The idea that children are separated from their parents, that some of both are deported, and that one immigration bureaucracy defers to another to act accountable for the disappearance is an international crime. That Chucky Cheese has a better system of keeping track of kids and making sure that the kids in its restaurant confines are not lost or worse kidnapped or trafficked, shames all the adults who work for these organizations (I hesitate to refer to them as organized), and all those who have the gall to continue to support an administration that reflects the worst values of any human being.

If Americans on the fence about the moral trajectory of this country don’t come to their senses this November, everyday thereafter should be one to Occupy Congress.

  • Trump & Orwell

In a symposium on George Orwell, the late Christopher Hitchens talked about the three major moral and political preoccupation of the last century; all three of them, in there own ways, contributing to the bloodiest century in history.

  1. The right of white Europeans and their descendants to govern the rest of the world, including many parts of Africa, Asia, and South America;
  2. The confrontation between forms of Democracy and forms of Nationalism (fascism, totalitarianism); and
  3. The realities and illusions of Democracy and Communism.

One would think with every advance in science, farming, medicine, manufacturing and industrialization, the standard of living for most of humanity would be commensurate with progress. For many it is not, and it is because of these continuing, and in some cases, accelerated preoccupations.

Trump is the ongoing embodiment of these three preoccupations.

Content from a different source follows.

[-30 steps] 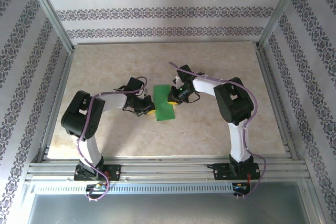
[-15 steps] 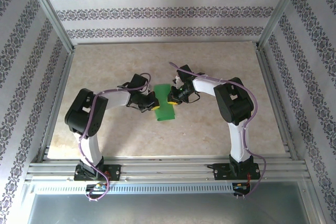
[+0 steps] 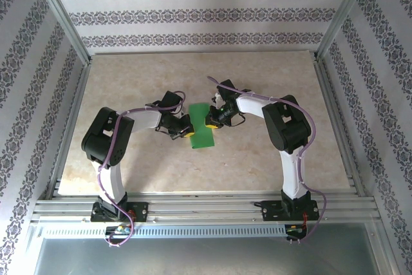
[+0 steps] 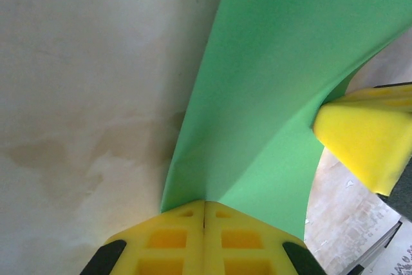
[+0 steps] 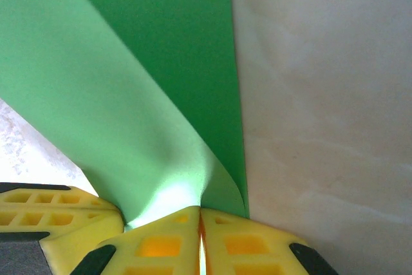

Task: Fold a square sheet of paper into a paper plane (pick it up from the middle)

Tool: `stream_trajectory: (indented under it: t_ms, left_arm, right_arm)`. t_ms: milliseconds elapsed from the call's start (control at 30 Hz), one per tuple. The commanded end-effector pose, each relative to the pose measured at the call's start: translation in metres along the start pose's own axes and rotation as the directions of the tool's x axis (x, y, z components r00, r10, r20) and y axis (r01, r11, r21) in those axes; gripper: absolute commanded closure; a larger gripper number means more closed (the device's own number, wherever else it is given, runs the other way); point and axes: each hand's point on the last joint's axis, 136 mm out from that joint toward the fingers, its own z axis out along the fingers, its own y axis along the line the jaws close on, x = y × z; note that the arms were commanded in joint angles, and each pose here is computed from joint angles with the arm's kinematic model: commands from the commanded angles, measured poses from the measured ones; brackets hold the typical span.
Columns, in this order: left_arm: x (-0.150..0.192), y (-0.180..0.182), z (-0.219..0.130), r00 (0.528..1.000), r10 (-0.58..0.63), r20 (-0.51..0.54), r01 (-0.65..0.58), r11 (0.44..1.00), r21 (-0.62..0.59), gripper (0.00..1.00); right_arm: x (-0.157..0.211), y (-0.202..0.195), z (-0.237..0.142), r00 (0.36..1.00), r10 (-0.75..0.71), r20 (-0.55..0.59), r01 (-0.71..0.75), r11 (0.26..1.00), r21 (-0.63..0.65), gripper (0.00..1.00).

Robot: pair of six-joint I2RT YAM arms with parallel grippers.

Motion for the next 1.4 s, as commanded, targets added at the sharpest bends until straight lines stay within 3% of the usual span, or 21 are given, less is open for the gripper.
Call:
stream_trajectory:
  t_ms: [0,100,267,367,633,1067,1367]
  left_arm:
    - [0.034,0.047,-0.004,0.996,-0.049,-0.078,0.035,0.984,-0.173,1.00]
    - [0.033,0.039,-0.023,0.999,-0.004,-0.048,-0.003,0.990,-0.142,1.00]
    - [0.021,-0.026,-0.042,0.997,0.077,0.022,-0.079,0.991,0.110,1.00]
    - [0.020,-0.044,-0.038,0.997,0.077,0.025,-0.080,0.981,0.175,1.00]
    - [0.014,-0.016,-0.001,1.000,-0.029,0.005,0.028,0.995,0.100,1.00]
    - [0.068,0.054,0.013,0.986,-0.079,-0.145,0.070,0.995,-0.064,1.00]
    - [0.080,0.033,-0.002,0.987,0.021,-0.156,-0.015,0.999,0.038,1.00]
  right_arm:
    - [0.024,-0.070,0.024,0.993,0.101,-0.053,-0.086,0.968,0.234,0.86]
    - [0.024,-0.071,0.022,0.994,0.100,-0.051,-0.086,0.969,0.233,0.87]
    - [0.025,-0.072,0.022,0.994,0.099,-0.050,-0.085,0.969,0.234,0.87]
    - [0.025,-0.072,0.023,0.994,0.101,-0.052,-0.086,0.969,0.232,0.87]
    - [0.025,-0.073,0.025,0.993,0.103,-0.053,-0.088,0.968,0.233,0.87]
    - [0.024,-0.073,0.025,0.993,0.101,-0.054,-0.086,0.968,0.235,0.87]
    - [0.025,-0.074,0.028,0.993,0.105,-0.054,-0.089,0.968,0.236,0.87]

  1. His champions all things white. From his early days as someone who systematically discriminated in housing practices, to his absurd championing of Roger Stone’s Obama “birther” fixation, to the opening salvos of his 2016 presidential campaign where he announced his border policy in exceedingly racist contexts, to his characterization of minority cultures coming from “shithole “ countries, and to his cheerleading white supremacy and finding an audience in those who would never dare reveal their inherent racist natures, Trump is irrefutably a racist himself.
  2. Trump embraces Nationalism. Orwell: “A nationalist is one who thinks solely, or mainly, in terms of competitive prestige… his thoughts always turn on victories, defeats, triumphs and humiliations.” Trump said, “You know, they have a word — it’s sort of became old-fashioned — it’s called a ‘nationalist.’ And I say, really, we’re not supposed to use that word. You know what I am? I’m a nationalist, okay? I’m a nationalist. Nationalist. Nothing wrong. Use that word. Use that word.” Let’s not pretend that he is anything but. On a day-to-day basis, he challenges the very tenets of our republic through his assault on the Constitution for the purposes of asserting his own realpolitik, this absurd notion of winning at any cost, even it means destroying everything that has been accomplished (His dismantling of the gains Obama made is done out of spite), or could be accomplished with cooperation.
  3. Orwell wrote Animal Farm and 1984 to expose the terrible ways Communism could be exploited and corrupted through centralized power, resulting in Oligarchical Totalitarianism. The corporatist oligarchies Trump support seek to centralize fiscal power in the hands of the few. He can hug the American flag all he wants, and he can espouse the Christian beliefs he betrays on a daily basis with his immodesty, cruelty, unforgiving nature, greed, and inability to empathize, but his dictatorial desires only fool those who possess a similar lack of restraint to drink the blood of Machiavellian madness: the end justifies the means.